··· RECORDS FOR THE EXERCISE ···

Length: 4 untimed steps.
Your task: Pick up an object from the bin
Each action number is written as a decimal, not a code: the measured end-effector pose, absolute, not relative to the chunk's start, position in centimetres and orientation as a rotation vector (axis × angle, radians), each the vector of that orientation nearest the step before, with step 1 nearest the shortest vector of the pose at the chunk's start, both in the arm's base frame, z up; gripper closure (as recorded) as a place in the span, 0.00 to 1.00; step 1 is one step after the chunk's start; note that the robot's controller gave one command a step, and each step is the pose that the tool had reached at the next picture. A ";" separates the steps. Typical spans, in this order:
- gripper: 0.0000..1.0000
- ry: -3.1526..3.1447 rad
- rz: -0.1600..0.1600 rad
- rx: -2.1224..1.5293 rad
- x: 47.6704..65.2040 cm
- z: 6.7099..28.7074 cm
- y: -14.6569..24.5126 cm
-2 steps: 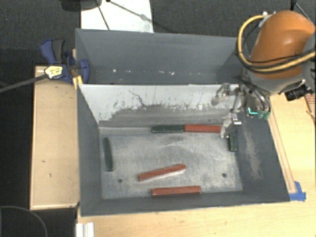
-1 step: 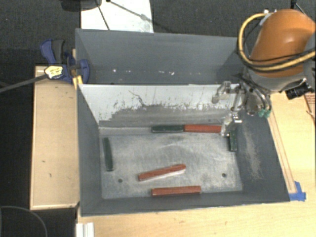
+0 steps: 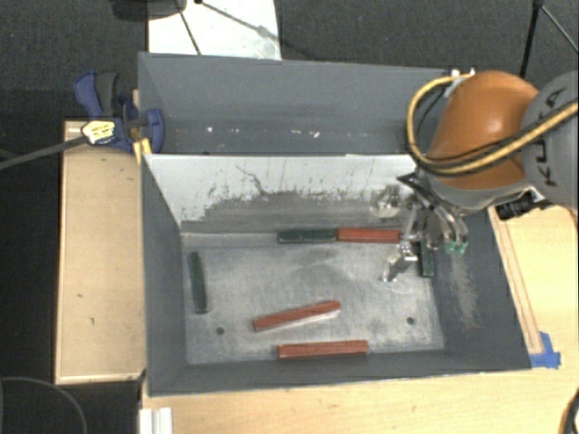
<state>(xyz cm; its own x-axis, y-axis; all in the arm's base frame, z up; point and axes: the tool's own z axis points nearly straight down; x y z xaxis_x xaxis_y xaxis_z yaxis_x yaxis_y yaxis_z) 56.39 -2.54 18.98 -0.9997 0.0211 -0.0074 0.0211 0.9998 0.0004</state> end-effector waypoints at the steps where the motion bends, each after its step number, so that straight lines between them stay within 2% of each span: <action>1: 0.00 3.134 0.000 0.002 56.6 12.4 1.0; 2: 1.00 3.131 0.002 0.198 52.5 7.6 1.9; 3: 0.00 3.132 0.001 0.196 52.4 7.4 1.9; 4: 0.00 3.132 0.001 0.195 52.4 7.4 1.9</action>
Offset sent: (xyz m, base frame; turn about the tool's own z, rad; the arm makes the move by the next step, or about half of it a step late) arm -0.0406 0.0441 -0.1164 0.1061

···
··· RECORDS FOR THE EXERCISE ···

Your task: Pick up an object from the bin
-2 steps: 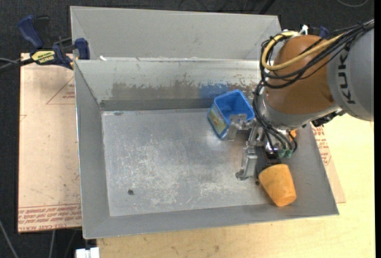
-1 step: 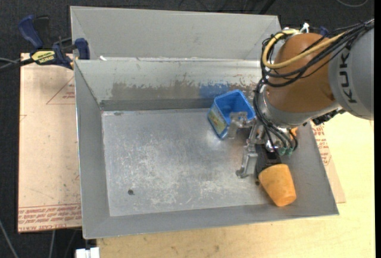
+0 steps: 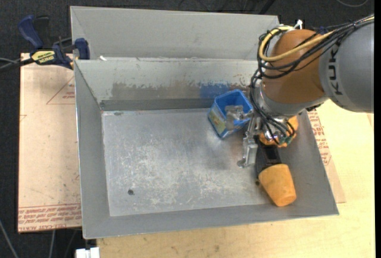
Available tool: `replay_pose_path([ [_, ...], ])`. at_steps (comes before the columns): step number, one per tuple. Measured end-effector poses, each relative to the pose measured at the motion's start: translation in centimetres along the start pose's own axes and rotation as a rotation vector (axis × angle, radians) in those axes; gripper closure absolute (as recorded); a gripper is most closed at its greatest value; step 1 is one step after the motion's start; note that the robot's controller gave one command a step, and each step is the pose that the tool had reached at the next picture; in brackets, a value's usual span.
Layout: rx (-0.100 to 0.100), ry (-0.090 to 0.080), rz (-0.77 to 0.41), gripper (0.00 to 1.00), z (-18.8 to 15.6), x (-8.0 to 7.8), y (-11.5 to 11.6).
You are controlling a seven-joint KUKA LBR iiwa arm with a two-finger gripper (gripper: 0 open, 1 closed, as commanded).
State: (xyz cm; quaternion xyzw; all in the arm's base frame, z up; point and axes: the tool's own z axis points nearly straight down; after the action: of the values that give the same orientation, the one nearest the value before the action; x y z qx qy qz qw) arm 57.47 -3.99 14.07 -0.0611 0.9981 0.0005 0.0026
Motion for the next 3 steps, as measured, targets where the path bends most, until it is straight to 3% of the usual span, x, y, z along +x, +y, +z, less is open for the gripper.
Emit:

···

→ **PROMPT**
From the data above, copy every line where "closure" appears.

→ **RESPONSE TO THIS EXERCISE**
Each action number is written as a decimal, not a code: the measured end-effector pose, absolute, not relative to the chunk's start, position in centimetres and orientation as a rotation vector (axis × angle, radians), each the vector of that orientation nearest the step before, with step 1 nearest the shortest vector of the pose at the chunk's start, both in the arm's base frame, z up; gripper closure (as recorded) as a place in the span, 0.00 to 1.00; step 1 is one step after the chunk's start; note that the robot's controller gave one command a step, and each step is the pose that the tool had reached at the next picture. A ";" separates the steps. Typical spans, in this order:
Available tool: `replay_pose_path([ [_, ...], ])`. at_steps (comes before the columns): step number, one per tuple. Measured end-effector poses, each relative to the pose measured at the motion's start: translation in centimetres along the start pose's own axes and rotation as a rotation vector (axis × angle, radians) in those axes; gripper closure absolute (as recorded); a gripper is most closed at its greatest value; step 1 is one step after the motion's start; note that the robot's controller gave one command a step, and each step is the pose that the tool had reached at the next picture; in brackets, a value's usual span.

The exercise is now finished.